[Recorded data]

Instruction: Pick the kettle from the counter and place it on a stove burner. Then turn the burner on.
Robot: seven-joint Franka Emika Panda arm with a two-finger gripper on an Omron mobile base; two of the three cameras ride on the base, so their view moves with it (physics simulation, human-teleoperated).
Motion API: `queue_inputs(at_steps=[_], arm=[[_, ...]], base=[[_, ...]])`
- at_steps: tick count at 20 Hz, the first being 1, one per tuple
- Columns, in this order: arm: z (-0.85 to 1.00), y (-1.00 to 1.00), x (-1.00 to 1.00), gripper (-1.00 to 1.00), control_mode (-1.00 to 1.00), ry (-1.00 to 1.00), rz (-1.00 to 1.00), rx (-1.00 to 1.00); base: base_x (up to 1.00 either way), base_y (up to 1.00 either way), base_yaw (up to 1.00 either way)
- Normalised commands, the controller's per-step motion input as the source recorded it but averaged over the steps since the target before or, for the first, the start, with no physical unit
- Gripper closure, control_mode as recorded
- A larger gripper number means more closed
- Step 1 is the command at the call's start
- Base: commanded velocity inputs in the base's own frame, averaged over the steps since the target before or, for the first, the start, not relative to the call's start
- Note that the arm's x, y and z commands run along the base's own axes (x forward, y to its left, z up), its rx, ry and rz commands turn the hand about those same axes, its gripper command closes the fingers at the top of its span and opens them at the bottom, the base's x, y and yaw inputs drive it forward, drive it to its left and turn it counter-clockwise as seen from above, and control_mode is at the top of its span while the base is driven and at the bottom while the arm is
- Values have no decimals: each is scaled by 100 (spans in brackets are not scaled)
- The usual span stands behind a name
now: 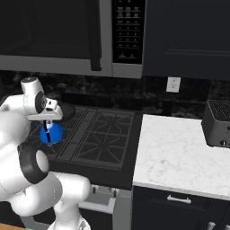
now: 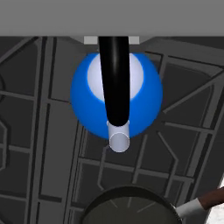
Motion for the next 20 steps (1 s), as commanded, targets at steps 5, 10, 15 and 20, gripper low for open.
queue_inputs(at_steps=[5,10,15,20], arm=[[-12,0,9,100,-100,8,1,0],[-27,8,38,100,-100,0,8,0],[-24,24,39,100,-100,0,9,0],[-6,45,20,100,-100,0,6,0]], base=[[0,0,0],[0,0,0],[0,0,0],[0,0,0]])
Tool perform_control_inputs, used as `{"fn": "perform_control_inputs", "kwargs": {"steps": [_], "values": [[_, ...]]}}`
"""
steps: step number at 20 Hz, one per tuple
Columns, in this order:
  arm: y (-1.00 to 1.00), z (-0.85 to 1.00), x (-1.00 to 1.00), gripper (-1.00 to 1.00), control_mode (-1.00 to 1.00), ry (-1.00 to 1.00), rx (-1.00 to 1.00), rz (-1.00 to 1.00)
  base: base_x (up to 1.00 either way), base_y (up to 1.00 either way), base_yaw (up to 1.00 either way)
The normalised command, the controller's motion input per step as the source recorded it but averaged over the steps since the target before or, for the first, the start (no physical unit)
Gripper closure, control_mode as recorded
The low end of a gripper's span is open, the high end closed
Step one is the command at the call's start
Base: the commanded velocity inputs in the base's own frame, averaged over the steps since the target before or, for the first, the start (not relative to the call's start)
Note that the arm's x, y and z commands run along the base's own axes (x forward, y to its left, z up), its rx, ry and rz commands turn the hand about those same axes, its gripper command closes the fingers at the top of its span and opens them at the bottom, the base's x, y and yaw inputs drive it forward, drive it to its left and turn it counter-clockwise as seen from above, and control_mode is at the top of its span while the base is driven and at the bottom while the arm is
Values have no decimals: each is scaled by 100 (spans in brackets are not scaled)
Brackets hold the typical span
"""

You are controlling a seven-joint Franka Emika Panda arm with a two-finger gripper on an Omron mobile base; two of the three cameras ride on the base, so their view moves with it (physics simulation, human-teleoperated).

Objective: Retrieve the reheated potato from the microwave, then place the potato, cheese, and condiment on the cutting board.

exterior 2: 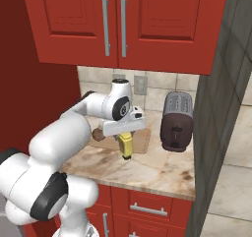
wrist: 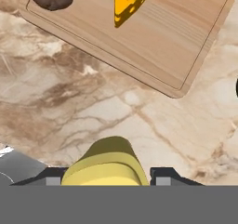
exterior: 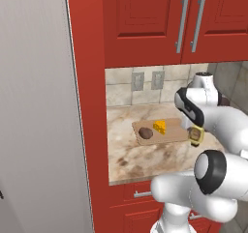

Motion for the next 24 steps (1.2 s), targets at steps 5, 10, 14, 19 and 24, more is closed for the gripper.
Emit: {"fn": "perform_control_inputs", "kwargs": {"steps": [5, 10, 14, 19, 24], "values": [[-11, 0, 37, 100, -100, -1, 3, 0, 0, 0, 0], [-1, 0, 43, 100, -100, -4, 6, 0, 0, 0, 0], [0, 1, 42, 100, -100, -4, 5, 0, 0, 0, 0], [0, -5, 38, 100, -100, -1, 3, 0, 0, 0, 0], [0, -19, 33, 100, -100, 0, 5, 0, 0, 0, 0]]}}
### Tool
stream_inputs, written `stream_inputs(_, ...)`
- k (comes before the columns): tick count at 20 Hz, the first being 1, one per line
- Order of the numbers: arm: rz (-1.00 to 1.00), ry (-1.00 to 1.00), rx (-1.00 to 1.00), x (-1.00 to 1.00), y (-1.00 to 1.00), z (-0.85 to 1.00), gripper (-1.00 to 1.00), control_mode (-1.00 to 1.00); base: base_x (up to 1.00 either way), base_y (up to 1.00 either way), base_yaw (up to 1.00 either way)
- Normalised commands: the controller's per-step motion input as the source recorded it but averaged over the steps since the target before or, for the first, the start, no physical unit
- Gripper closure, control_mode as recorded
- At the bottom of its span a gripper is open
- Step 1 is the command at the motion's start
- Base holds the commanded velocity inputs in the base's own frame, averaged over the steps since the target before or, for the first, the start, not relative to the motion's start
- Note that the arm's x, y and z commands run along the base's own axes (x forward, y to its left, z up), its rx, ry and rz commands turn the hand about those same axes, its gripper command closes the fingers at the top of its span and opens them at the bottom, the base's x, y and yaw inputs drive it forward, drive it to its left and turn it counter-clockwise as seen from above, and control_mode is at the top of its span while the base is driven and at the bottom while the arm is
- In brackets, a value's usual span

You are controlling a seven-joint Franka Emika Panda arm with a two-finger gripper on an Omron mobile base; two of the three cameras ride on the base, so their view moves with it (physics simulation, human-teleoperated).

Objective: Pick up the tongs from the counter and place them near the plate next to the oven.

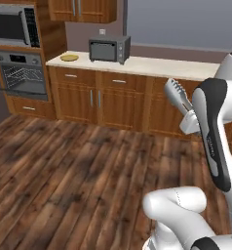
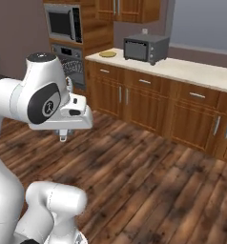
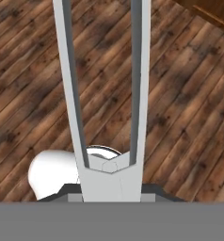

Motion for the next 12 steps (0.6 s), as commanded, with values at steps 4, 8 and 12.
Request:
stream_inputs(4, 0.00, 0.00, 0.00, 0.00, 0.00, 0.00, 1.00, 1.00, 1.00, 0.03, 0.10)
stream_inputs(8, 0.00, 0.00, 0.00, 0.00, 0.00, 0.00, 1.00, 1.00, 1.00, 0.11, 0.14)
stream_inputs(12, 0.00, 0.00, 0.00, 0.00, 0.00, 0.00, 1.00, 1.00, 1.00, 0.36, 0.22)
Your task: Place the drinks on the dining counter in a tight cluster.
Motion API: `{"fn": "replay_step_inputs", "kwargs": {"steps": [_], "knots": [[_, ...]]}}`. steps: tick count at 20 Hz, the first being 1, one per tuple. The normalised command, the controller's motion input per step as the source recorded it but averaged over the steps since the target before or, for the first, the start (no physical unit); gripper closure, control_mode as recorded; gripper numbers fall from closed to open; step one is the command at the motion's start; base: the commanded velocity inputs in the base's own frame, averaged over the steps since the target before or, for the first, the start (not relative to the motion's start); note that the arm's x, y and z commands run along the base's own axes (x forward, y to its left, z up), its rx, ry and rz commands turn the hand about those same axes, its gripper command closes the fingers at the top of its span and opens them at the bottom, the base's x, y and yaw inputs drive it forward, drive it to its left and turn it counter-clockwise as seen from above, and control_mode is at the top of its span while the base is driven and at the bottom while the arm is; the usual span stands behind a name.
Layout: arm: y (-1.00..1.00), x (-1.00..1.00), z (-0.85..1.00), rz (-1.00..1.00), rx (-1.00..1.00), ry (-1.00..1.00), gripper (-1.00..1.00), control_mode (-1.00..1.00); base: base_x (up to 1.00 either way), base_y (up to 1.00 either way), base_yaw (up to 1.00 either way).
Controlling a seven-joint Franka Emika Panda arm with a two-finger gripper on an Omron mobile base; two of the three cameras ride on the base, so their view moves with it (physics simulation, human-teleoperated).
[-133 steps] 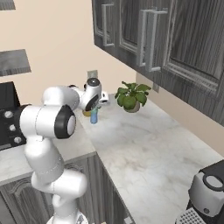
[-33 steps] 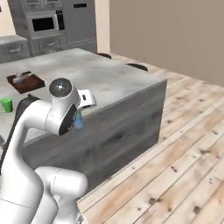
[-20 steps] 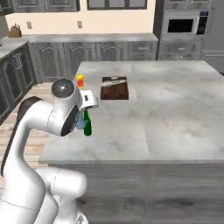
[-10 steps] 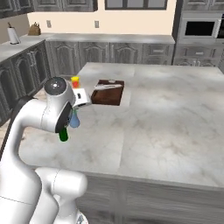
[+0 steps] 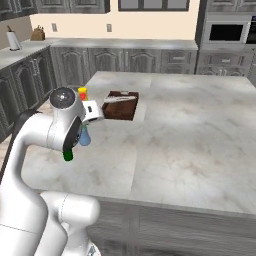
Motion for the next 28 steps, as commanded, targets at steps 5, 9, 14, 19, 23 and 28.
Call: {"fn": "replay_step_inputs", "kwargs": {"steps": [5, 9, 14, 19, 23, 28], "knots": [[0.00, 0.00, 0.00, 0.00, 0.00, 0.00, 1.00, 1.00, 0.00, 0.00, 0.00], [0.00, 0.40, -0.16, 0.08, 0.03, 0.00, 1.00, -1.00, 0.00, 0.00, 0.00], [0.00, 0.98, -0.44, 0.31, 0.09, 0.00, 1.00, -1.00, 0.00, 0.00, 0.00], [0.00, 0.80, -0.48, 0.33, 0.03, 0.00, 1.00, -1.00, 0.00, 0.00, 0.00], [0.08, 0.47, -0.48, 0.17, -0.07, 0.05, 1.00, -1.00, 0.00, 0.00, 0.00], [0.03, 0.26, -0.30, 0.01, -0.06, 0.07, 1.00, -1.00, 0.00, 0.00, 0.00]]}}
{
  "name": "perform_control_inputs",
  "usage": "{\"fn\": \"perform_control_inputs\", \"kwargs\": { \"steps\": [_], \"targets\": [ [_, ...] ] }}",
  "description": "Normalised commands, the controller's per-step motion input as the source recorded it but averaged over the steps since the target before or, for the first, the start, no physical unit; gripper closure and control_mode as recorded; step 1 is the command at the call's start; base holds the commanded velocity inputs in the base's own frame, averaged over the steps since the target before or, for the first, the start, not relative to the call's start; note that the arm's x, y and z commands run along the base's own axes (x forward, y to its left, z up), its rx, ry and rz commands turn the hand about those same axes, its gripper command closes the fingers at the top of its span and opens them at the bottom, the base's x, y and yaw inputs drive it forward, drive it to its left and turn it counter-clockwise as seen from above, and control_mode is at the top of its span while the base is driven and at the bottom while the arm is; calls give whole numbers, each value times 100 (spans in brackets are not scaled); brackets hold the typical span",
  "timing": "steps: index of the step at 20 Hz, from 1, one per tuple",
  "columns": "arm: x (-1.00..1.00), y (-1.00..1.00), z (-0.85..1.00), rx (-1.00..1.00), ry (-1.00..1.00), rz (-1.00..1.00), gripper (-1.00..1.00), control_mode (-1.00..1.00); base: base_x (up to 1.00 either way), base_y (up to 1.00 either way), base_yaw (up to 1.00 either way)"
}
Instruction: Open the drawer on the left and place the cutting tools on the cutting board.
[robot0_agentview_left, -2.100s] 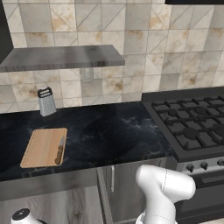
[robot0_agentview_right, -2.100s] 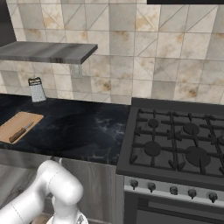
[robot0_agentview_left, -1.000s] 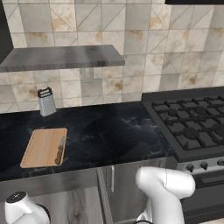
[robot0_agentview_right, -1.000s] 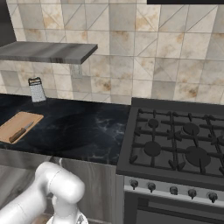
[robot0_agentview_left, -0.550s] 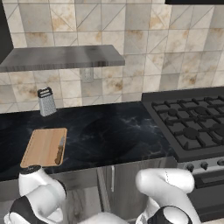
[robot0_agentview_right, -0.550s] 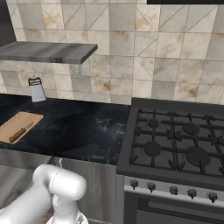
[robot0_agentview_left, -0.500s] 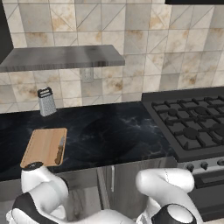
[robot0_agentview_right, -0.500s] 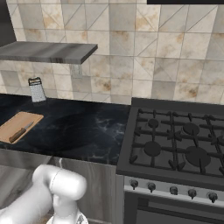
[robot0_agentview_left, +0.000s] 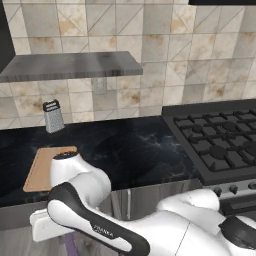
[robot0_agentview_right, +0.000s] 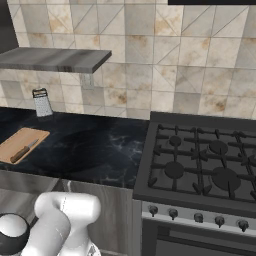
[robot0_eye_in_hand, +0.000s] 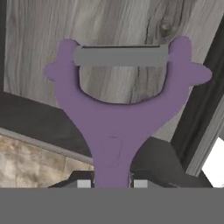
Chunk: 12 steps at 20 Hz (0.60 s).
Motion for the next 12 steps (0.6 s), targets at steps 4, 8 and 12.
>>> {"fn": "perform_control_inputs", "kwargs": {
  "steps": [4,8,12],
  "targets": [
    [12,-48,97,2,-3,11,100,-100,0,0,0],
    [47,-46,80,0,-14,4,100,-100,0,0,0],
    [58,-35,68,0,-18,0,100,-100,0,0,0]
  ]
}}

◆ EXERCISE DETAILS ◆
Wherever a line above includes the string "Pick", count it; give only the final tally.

◆ ANSWER FOR THE TASK ◆
2